EXERCISE – Which lines of the entries contain the string "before"? Copy each of them.

»»

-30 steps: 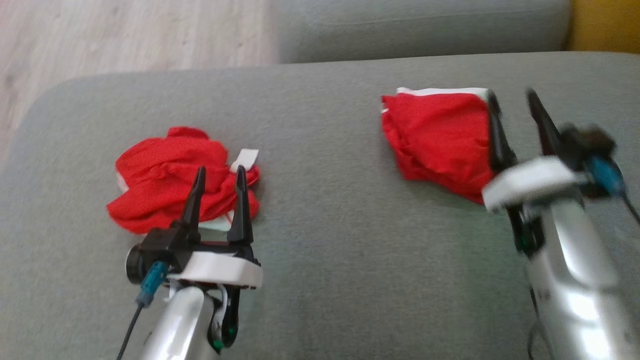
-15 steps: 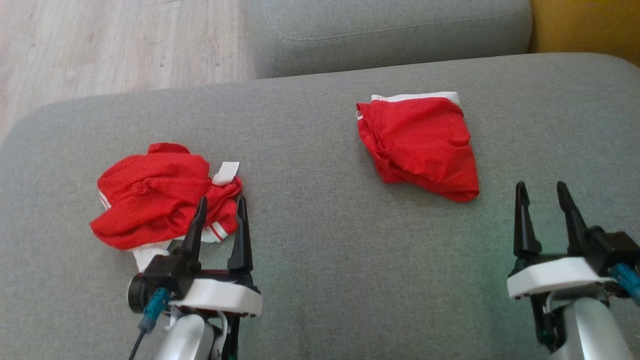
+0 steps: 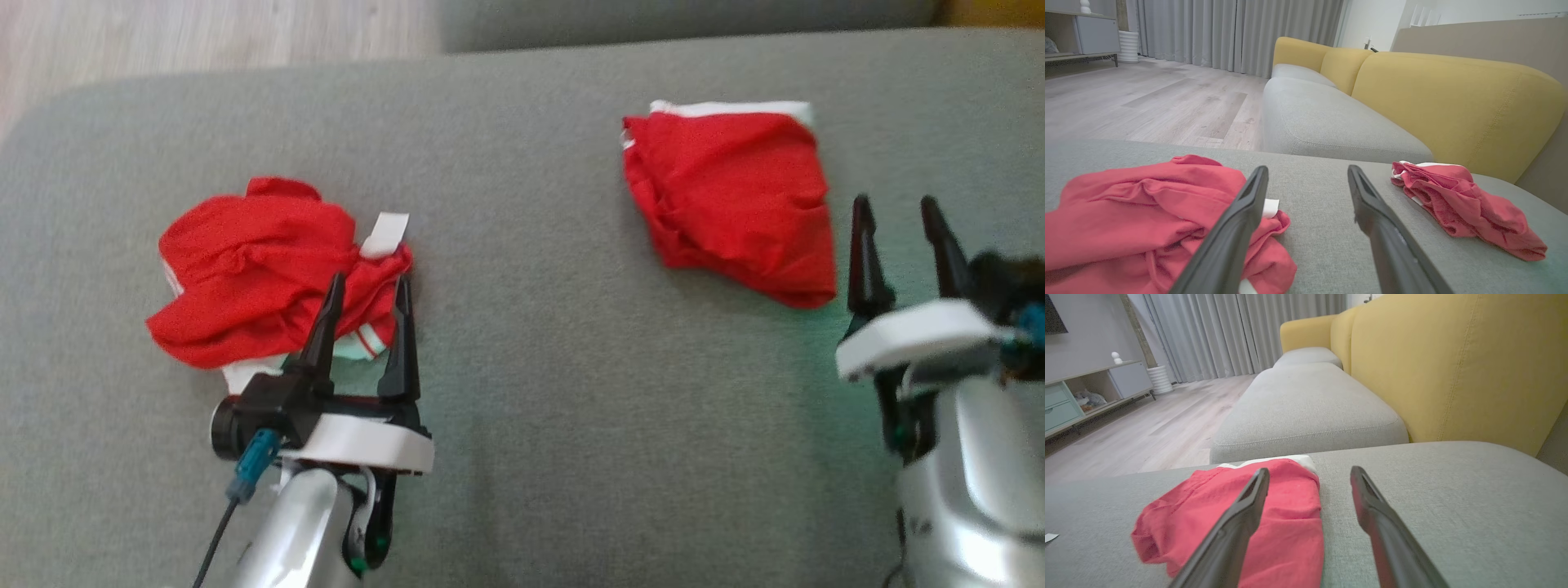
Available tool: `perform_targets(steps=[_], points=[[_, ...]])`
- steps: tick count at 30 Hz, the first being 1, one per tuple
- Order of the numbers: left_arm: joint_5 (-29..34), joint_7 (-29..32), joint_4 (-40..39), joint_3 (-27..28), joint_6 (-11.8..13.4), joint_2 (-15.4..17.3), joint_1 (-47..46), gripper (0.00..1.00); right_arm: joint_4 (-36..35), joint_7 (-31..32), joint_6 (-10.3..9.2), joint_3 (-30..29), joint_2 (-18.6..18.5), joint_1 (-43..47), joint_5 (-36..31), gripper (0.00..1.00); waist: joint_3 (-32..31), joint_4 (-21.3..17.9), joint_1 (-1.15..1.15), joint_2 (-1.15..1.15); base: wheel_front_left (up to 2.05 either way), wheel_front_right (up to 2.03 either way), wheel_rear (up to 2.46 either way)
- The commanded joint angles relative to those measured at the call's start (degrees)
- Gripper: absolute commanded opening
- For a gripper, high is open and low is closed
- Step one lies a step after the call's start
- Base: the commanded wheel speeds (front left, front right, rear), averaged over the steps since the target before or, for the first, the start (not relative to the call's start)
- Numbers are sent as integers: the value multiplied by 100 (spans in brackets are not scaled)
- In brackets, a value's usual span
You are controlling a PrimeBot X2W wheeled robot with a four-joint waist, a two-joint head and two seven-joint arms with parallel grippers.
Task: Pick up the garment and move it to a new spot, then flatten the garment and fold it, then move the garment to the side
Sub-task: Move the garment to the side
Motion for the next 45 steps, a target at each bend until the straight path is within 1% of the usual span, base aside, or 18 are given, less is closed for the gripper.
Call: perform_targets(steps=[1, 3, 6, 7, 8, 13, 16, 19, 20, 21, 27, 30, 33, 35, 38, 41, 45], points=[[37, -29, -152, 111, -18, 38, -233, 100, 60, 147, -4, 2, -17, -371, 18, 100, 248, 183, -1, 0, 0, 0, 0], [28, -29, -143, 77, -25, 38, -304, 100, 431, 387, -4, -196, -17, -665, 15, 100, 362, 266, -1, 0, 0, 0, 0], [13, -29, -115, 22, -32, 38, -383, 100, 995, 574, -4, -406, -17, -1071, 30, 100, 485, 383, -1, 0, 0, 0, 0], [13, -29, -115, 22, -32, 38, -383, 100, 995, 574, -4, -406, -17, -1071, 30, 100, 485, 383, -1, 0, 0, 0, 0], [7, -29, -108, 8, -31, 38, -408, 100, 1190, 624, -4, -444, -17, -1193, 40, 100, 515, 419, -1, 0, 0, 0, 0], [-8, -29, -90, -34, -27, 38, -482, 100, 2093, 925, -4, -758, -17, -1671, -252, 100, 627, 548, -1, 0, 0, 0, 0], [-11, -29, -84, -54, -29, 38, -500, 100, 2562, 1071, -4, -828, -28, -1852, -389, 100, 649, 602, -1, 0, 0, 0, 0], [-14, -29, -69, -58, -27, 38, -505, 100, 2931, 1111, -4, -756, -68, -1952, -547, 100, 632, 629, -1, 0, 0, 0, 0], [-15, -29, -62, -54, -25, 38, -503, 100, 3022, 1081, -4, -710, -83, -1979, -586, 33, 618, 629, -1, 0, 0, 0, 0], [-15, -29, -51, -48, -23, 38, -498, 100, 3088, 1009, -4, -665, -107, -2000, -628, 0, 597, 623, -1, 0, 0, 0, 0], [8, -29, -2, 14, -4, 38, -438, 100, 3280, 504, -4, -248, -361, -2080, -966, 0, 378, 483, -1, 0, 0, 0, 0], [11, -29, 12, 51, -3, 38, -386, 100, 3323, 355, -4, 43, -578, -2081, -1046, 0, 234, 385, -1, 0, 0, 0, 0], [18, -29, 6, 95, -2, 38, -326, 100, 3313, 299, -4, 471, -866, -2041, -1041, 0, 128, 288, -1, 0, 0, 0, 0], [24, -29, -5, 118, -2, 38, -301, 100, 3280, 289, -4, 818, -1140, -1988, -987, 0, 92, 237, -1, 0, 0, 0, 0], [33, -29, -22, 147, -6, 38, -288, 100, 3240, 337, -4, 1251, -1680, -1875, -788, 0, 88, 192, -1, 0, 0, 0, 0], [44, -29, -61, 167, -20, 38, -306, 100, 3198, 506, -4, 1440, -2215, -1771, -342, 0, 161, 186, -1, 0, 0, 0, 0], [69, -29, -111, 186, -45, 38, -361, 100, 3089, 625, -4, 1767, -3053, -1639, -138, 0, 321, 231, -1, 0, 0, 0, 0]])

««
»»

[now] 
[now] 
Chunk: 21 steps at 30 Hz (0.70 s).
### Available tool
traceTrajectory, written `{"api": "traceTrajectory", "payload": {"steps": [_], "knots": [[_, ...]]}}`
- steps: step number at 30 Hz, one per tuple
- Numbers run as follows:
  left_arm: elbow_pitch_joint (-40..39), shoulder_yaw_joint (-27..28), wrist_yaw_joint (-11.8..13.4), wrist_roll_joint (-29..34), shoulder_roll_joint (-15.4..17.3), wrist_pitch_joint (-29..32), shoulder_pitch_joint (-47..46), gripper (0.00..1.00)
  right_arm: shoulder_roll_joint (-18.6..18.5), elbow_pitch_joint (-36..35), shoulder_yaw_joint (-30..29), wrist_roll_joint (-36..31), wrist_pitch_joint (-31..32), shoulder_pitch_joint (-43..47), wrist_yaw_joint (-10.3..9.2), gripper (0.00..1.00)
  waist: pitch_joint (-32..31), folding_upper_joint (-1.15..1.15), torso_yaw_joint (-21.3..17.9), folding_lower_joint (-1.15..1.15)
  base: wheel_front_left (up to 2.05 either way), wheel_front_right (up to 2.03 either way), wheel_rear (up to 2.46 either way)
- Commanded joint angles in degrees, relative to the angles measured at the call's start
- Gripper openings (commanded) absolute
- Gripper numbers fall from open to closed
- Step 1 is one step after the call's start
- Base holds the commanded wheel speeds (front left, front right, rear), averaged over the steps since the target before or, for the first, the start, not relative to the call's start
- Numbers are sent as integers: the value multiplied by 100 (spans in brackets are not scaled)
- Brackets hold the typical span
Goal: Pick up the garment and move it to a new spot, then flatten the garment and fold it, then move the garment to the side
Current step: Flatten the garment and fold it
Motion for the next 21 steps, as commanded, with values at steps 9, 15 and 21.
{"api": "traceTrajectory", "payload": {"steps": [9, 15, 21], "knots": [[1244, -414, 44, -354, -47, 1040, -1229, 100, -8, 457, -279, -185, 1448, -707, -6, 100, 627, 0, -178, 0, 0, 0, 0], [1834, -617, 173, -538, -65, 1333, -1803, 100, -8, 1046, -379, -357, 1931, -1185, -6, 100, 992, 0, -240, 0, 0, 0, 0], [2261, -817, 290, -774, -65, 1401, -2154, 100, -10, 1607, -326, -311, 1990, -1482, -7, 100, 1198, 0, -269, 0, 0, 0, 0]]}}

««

RESULT OF THIS EXERCISE –
- Base: the commanded wheel speeds (front left, front right, rear), averaged over the steps since the target before or, for the first, the start (not relative to the call's start)
- Base holds the commanded wheel speeds (front left, front right, rear), averaged over the steps since the target before or, for the first, the start, not relative to the call's start

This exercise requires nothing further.